Lightrun Answers was designed to reduce the constant googling that comes with debugging 3rd party libraries. It collects links to all the places you might be looking at while hunting down a tough bug.

And, if you’re still stuck at the end, we’re happy to hop on a call to see how we can help out.

[rllib] Actor died unexpectedly before finishing this task.

See original GitHub issue

System information

OS Platform and Distribution (e.g., Linux Ubuntu 16.04): Ubuntu 18.04
Ray installed from (source or binary): pip
Ray version: 0.7.5
Python version: 3.6.8
Exact command to reproduce: ray.get(future) (see code below)

Describe the problem

Apologies if this issue is because I’m doing something wrong.

I’m trying to use Global Coordination to make a stateful policy mapping function. I’ve found that if I try to get the value of a future from a remote object in either a RLlib callback, policy mapping function or custom train function, Ray/the actor dies with ray.exceptions.RayActorError: The actor died unexpectedly before finishing this task.

Source code / logs

This minimal example should be all you need to reproduce.

from gym.envs.classic_control import CartPoleEnv
import ray
from ray import tune
from ray.experimental import named_actors

@ray.remote
class Counter:
    def __init__(self):
        self.count = 0
    def inc(self, n):
        self.count += n
    def get(self):
        return self.count

class CountingCartpole(CartPoleEnv):
    def step(self, action):
        counter = named_actors.get_actor("global_counter")
        counter.inc.remote(1)
        return super().step(action)

def on_episode_end(info):
    counter = named_actors.get_actor("global_counter")
    future = counter.get.remote()
    count = ray.get(future)
    print(count)

if __name__ == "__main__":
    ray.init()
    named_actors.register_actor("global_counter", Counter.remote())
    tune.register_env("counting_cartpole", lambda _: CountingCartpole())
    trials = tune.run(
        "PG",
        stop={"training_iteration": 10},
        config={
            "env": "counting_cartpole",
            "callbacks": {"on_episode_end": on_episode_end},
        }
    )

(pid=68066) 2019-10-02 16:40:10,472	INFO tf_run_builder.py:92 -- Executing TF run without tracing.

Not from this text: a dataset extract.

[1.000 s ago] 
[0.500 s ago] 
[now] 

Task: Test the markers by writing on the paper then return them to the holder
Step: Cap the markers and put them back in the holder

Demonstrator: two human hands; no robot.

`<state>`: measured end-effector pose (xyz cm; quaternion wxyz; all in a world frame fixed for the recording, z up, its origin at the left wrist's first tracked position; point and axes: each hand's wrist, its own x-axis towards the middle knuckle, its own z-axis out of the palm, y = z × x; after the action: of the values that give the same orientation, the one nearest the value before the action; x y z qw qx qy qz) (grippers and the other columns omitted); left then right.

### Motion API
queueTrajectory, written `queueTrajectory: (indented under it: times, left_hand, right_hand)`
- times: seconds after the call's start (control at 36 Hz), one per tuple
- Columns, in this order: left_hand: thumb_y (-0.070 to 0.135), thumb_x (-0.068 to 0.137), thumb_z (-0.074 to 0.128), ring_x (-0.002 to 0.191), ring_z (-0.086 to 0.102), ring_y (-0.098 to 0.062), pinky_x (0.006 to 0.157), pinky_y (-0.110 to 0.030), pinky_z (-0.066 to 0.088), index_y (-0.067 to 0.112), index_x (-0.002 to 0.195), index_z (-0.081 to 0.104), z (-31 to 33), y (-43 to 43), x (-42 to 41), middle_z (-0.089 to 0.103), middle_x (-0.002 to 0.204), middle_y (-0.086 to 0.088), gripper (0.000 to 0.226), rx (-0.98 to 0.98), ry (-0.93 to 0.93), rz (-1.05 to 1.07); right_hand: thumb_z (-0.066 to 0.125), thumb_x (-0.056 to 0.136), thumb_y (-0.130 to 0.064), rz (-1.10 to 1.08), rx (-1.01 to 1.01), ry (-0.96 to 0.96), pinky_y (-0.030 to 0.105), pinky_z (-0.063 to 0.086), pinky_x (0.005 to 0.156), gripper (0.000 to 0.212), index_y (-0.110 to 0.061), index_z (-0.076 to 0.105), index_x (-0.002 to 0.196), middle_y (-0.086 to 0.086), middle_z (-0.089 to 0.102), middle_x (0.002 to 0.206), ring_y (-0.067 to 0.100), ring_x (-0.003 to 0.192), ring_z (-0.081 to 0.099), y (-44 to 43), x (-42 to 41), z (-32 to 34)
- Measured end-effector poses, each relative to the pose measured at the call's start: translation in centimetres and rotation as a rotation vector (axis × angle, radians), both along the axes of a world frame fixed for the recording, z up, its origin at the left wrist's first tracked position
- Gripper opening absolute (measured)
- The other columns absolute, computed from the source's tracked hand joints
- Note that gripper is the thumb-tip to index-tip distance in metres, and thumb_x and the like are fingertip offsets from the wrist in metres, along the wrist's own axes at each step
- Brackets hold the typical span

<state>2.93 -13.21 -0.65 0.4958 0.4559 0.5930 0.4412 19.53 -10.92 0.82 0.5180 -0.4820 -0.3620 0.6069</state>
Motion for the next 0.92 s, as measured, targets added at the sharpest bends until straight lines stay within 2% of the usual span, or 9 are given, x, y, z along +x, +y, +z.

To dump TF timeline traces to disk, set the TF_TIMELINE_DIR environment variable.
2019-10-02 16:40:10,517	ERROR trial_runner.py:560 -- Error processing event.
Traceback (most recent call last):
  File "/home/dave/projects/test_rllib/venv/lib/python3.6/site-packages/ray/tune/trial_runner.py", line 506, in _process_trial
    result = self.trial_executor.fetch_result(trial)
  File "/home/dave/projects/test_rllib/venv/lib/python3.6/site-packages/ray/tune/ray_trial_executor.py", line 347, in fetch_result
    result = ray.get(trial_future[0])
  File "/home/dave/projects/test_rllib/venv/lib/python3.6/site-packages/ray/worker.py", line 2349, in get
    raise value
ray.exceptions.RayTaskError: ray_PG:train() (pid=68066, host=dave)
  File "/home/dave/projects/test_rllib/venv/lib/python3.6/site-packages/ray/rllib/agents/trainer.py", line 417, in train
    raise e
  File "/home/dave/projects/test_rllib/venv/lib/python3.6/site-packages/ray/rllib/agents/trainer.py", line 406, in train
    result = Trainable.train(self)
  File "/home/dave/projects/test_rllib/venv/lib/python3.6/site-packages/ray/tune/trainable.py", line 176, in train
    result = self._train()
  File "/home/dave/projects/test_rllib/venv/lib/python3.6/site-packages/ray/rllib/agents/trainer_template.py", line 129, in _train
    fetches = self.optimizer.step()
  File "/home/dave/projects/test_rllib/venv/lib/python3.6/site-packages/ray/rllib/optimizers/sync_samples_optimizer.py", line 70, in step
    samples.append(self.workers.local_worker().sample())
  File "/home/dave/projects/test_rllib/venv/lib/python3.6/site-packages/ray/rllib/evaluation/rollout_worker.py", line 469, in sample
    batches = [self.input_reader.next()]
  File "/home/dave/projects/test_rllib/venv/lib/python3.6/site-packages/ray/rllib/evaluation/sampler.py", line 56, in next
    batches = [self.get_data()]
  File "/home/dave/projects/test_rllib/venv/lib/python3.6/site-packages/ray/rllib/evaluation/sampler.py", line 99, in get_data
    item = next(self.rollout_provider)
  File "/home/dave/projects/test_rllib/venv/lib/python3.6/site-packages/ray/rllib/evaluation/sampler.py", line 319, in _env_runner
    soft_horizon, no_done_at_end)
  File "/home/dave/projects/test_rllib/venv/lib/python3.6/site-packages/ray/rllib/evaluation/sampler.py", line 473, in _process_observations
    "episode": episode
  File "/home/dave/projects/test_rllib/test.py", line 29, in on_episode_end
    count = ray.get(future)
ray.exceptions.RayActorError: The actor died unexpectedly before finishing this task.

Issue Analytics

State:
Created 4 years ago
Reactions:2
Comments:10 (5 by maintainers)

Top GitHub Comments

1reaction

stephanie-wangcommented, Oct 8, 2019

Thanks, @davidcotton! The issue that you’re getting has to do with the way Ray maintains handles to named actors. Hopefully that will be fixed with #5814.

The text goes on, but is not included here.